The proportion of BRAF mutated alleles in the tumour specimens was assessed by pyrosequencing. There was a range from 7% to 83% of BRAF mutated alleles, with a median of 35%. When necessary dissection was performed to enrich tumour cells but the differences in proportion of BRAF mutated alleles could partially be due to contamination of normal cells. However, examination of the assessed areas of the hematoxylin-eosin stained slides indicated that this could not be the full explanation ().
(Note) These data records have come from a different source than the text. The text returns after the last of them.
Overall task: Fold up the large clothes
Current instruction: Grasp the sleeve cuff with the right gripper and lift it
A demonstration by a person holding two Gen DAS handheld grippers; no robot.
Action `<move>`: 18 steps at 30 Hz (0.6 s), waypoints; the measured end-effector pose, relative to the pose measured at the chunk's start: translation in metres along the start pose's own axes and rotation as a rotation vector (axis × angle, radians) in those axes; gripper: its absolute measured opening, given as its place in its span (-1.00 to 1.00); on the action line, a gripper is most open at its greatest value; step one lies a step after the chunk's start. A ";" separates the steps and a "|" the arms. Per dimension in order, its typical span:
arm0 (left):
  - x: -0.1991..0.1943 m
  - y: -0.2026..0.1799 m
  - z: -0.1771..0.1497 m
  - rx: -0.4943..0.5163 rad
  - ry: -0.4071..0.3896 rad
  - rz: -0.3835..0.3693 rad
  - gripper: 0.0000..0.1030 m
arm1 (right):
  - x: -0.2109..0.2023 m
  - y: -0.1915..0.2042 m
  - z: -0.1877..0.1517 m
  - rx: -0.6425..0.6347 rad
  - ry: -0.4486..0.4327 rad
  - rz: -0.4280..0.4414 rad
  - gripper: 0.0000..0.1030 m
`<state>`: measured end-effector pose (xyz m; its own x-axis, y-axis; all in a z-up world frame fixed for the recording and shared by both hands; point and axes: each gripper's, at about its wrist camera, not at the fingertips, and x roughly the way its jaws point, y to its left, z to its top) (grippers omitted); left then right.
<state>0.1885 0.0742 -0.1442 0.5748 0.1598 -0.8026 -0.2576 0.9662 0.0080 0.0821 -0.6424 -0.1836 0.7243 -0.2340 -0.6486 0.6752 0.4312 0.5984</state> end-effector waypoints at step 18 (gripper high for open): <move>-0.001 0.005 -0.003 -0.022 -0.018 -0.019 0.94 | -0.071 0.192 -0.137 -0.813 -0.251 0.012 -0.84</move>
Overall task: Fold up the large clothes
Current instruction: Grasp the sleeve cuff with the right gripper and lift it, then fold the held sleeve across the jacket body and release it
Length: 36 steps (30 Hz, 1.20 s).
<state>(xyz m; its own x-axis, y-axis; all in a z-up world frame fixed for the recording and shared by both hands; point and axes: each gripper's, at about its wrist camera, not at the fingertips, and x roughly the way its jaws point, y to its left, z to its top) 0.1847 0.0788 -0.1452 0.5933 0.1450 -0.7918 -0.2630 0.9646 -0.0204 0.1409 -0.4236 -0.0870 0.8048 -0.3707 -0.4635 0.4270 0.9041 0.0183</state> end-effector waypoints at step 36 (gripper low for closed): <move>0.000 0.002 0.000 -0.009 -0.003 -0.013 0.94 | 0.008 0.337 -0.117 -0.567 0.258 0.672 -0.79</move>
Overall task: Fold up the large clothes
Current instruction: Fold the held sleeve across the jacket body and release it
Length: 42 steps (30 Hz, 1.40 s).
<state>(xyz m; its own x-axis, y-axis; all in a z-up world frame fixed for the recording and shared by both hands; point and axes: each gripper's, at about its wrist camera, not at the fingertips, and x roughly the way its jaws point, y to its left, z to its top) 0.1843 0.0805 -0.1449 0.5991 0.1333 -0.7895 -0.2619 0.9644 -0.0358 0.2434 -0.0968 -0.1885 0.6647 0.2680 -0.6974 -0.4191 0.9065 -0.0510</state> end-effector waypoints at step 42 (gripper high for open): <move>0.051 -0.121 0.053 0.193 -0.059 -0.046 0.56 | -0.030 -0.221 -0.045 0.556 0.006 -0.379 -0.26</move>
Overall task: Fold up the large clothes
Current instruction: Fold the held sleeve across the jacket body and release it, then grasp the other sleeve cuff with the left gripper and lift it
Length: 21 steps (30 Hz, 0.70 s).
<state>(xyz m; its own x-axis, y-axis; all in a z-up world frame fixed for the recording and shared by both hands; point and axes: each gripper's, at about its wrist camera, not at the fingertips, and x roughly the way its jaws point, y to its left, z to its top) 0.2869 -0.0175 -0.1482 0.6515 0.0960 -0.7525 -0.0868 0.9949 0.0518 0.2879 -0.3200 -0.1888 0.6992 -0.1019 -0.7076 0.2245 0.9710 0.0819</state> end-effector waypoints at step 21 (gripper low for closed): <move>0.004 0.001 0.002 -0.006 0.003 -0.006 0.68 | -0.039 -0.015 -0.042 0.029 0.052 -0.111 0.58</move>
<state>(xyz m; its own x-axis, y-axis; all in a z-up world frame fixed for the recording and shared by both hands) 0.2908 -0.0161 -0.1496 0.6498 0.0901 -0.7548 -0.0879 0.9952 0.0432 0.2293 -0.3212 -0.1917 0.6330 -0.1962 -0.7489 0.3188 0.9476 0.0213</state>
Figure 2. Representative hematoxylin-eosin slides of ulcerated primary CMMs showing the proportion of tumour cell content in relation to proportion of BRAF mutated alleles (a). Box plots demonstrate the distribution of proportion of all BRAF mutated alleles (recurrence free n = 16; recurrence n = 19) and BRAF V600E only (recurrence free n = 10; recurrence n = 13), with no respect to BRAF wildtype samples and not either to non-BRAF V600E in the bottom graph. There is a statistically significant difference in the distribution between patients who had recurrence and those who were recurrence-free (b). (t-test p = 0.014 and p = 0.013 respectively). Scale bar = 250 µm.
In this study cohort we did not observe any correlation between RFS and presence of BRAF mutation/deletion (HR 1.14, 95% CI 0.58–2.24, p = 0.71). We also grouped cases with BRAF wildtype and low proportion of BRAF mutated alleles ≤35% (median) together as a BRAF wildtype/low proportion of BRAF mutated alleles group and compared it to cases with a high proportion of BRAF mutated alleles >35%. Seventy-four % (52/70) of the tumours were assigned to the group with BRAF wild type/low proportion of BRAF mutated alleles, and 26% (18/70) to the group with high proportion of BRAF mutated alleles, respectively, not including the case with the deletion, since it could not be detected/quantitated by pyrosequencing. We found a statistically significantly shorter RFS among cases with a high proportion of BRAF mutated alleles than among cases with BRAF wild type/low proportion of BRAF mutated alleles t (HR 2.44, 95% CI 1.23–4.84, p = 0.011). Also, we could demonstrate that the distribution of proportion of BRAF mutated alleles statistically significantly differ between patients who had recurrence and those who were recurrence-free which is shown in for all BRAF mutations and BRAF V600E mutations only (t-test p = 0.014 respectively p = 0.013).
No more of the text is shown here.